> **Data to use**
Content starts
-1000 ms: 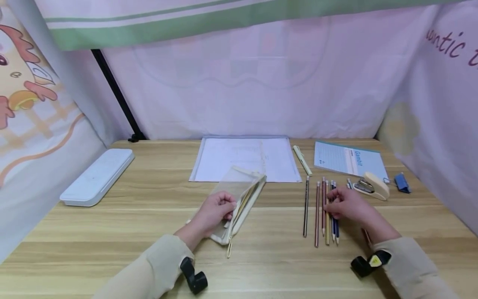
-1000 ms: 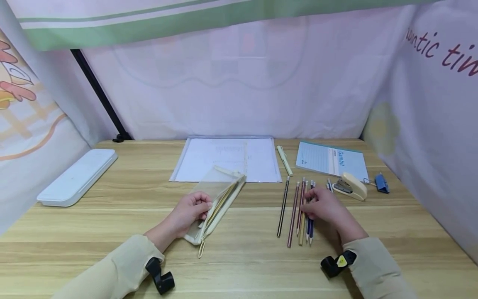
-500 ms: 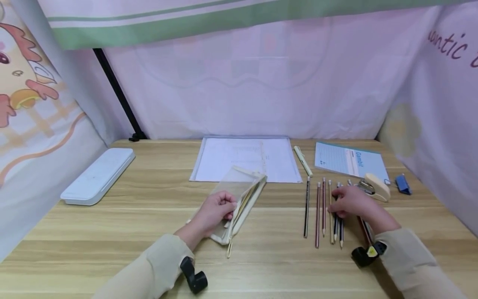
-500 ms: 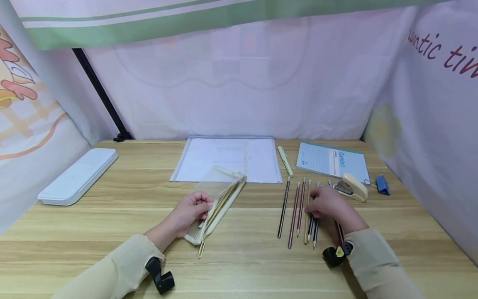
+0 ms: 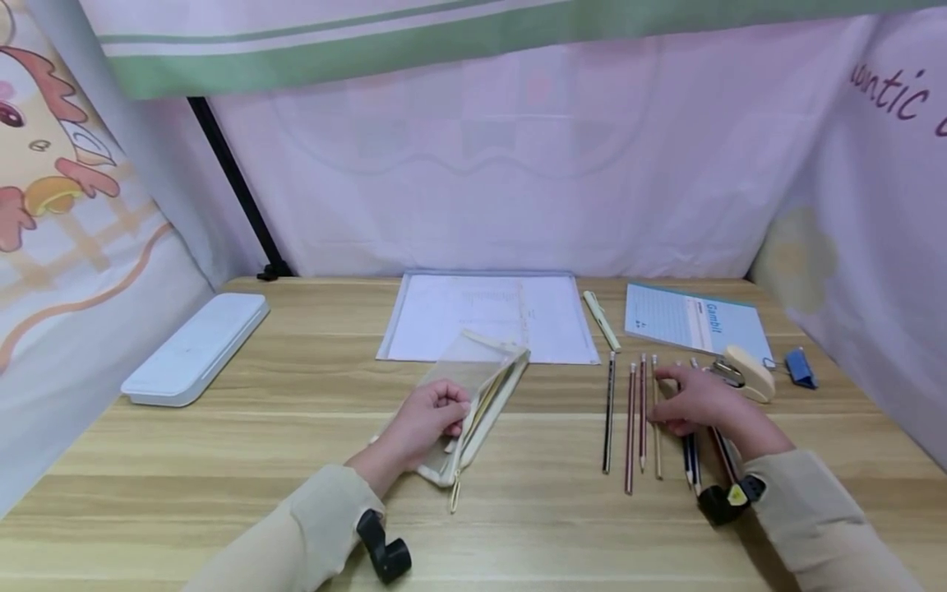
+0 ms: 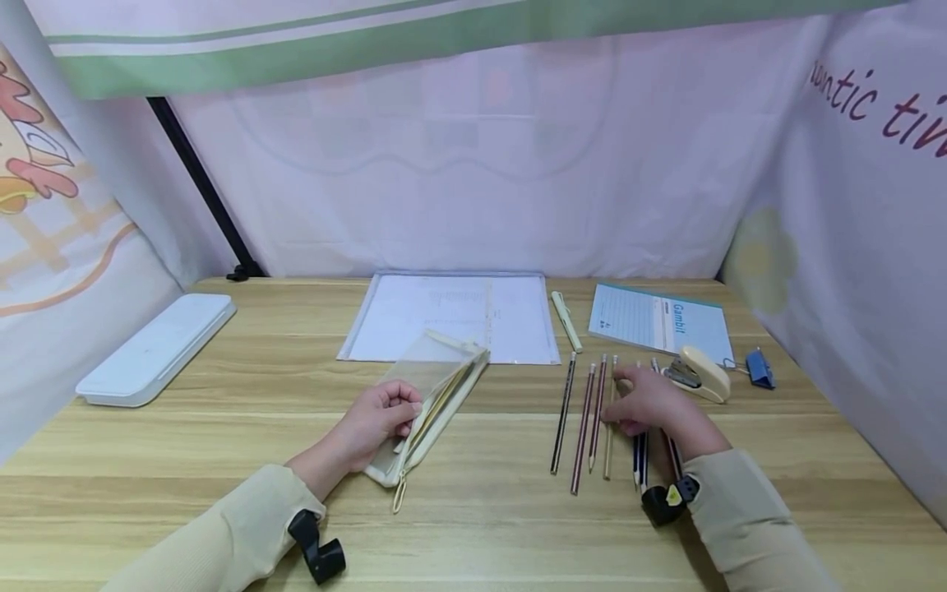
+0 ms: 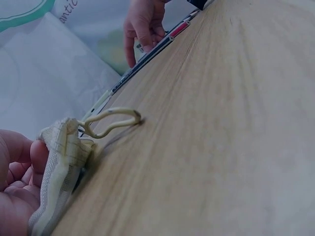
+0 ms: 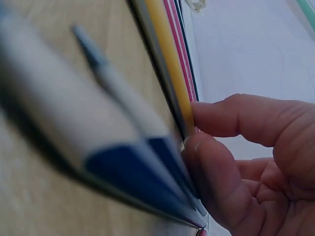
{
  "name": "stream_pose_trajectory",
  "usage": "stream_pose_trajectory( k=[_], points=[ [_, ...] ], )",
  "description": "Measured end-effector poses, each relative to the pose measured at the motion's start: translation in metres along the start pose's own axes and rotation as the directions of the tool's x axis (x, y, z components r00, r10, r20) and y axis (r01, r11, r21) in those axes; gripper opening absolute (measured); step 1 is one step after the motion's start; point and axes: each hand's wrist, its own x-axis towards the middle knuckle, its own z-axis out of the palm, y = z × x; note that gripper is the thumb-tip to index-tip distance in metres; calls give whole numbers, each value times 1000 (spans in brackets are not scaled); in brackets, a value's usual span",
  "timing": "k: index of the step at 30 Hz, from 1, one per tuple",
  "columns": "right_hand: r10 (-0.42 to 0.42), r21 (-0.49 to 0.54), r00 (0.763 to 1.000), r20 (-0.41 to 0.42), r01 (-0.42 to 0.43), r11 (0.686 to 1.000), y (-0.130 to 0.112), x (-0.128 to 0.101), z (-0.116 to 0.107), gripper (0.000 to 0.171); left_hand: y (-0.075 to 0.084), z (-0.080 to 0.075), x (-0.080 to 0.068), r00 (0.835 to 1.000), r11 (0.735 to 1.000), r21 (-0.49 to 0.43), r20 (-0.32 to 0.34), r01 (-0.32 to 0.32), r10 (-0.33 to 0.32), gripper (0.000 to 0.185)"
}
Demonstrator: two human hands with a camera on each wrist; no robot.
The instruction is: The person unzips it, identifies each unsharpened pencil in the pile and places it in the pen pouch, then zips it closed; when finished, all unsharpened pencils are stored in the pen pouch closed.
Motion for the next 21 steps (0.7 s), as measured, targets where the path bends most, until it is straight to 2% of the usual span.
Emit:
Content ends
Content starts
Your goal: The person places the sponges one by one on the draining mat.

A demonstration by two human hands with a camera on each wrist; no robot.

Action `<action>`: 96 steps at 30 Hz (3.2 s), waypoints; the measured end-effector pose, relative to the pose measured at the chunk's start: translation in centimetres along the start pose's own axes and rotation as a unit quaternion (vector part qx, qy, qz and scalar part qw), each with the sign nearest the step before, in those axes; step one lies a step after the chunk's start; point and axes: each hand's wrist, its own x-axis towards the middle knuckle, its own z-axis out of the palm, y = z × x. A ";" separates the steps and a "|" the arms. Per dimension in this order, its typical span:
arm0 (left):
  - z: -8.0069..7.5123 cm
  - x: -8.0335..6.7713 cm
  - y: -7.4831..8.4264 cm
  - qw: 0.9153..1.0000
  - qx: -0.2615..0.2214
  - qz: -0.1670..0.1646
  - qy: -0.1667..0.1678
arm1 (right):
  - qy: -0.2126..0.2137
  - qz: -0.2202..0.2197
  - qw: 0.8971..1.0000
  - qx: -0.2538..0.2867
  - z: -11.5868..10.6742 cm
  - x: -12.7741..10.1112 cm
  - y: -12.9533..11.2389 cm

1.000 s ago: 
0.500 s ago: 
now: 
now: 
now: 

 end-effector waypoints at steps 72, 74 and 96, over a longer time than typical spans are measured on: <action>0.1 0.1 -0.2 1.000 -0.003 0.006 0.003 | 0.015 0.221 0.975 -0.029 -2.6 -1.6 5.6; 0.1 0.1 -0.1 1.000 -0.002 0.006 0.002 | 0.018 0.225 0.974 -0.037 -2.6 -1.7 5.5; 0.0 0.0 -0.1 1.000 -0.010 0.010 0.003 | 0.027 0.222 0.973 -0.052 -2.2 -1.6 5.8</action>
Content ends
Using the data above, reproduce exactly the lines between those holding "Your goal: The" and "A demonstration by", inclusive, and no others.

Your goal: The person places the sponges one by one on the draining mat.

A demonstration by two human hands with a camera on each wrist; no robot.

Nothing more belongs to this answer.